- The paper introduces CoCoDiff, which co-optimizes communication scheduling and application semantics to address performance bottlenecks in distributed Diffusion Transformer inference.
- It details novel mechanisms including TAPA, V-First Scheduling, and V-Major Selective Communication that leverage hardware heterogeneity and temporal redundancy.
- Empirical results on models like Qwen-Image demonstrate an average speedup of 3.6× and up to 8.4× at high-resolution, while preserving output quality.

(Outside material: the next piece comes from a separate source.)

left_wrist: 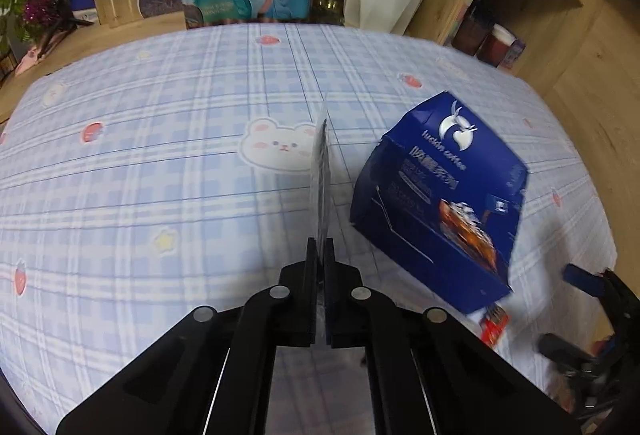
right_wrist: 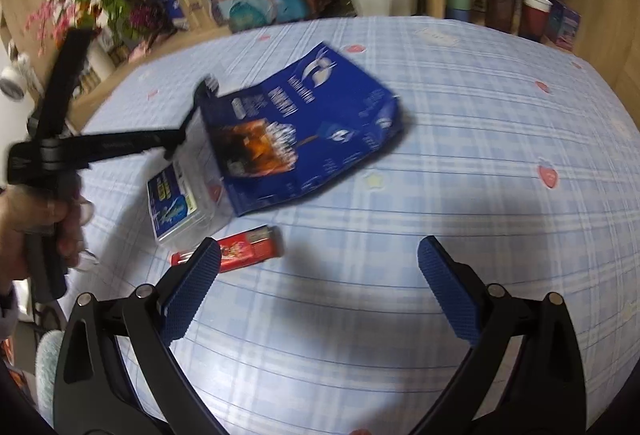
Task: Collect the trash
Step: 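Grasp the red lighter with the right gripper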
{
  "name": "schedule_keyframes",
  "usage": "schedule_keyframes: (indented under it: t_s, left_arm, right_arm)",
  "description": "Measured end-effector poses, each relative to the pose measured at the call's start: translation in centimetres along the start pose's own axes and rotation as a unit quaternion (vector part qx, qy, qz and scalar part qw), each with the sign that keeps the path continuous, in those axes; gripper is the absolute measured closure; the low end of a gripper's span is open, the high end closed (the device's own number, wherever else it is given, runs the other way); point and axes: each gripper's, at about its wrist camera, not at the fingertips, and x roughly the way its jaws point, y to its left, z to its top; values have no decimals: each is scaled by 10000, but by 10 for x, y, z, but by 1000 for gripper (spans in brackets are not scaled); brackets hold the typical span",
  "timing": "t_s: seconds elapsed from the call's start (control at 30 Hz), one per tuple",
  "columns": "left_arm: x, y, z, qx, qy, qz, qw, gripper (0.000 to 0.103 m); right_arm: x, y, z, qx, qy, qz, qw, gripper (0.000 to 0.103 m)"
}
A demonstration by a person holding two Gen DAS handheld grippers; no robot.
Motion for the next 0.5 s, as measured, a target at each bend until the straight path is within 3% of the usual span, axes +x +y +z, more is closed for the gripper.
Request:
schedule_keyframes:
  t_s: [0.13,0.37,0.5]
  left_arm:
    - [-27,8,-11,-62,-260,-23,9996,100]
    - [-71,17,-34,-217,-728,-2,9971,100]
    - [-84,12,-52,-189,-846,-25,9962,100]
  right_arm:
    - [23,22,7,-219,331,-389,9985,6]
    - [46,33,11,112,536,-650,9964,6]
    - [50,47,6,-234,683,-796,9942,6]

Introduction and Motivation
Diffusion Transformers (DiTs) have become standard in high-resolution generative modeling, both in industrial and scientific domains. Scaling DiT inference to larger resolutions and models necessitates distributed multi-GPU execution. Ulysses sequence parallelism is the de facto approach for distributing the token sequence among compute devices; however, this paradigm introduces a critical performance bottleneck: frequent and high-volume all-to-all collective communications for the Q/K/V tensors in attention layers. Profiling large models such as Qwen-Image (20B) on the Aurora supercomputer reveals that all-to-all collectives can account for 64–96% of total inference time, especially as image resolution increases.
Figure 1: Communication overhead in Qwen-Image (20B) inference on Aurora, showing all-to-all collectives dominate inference time as resolution scales.
Conventional strategies to overlap communication with computation are hampered by tight intra-layer and inter-layer dependencies, asynchronous compute/comm progression mismatches, and constrained memory hierarchies. These challenges motivate the design of CoCoDiff, a distributed inference engine for DiTs that explicitly co-optimizes communication scheduling and application semantics to minimize latency under Ulysses sequence parallelism (2604.14561).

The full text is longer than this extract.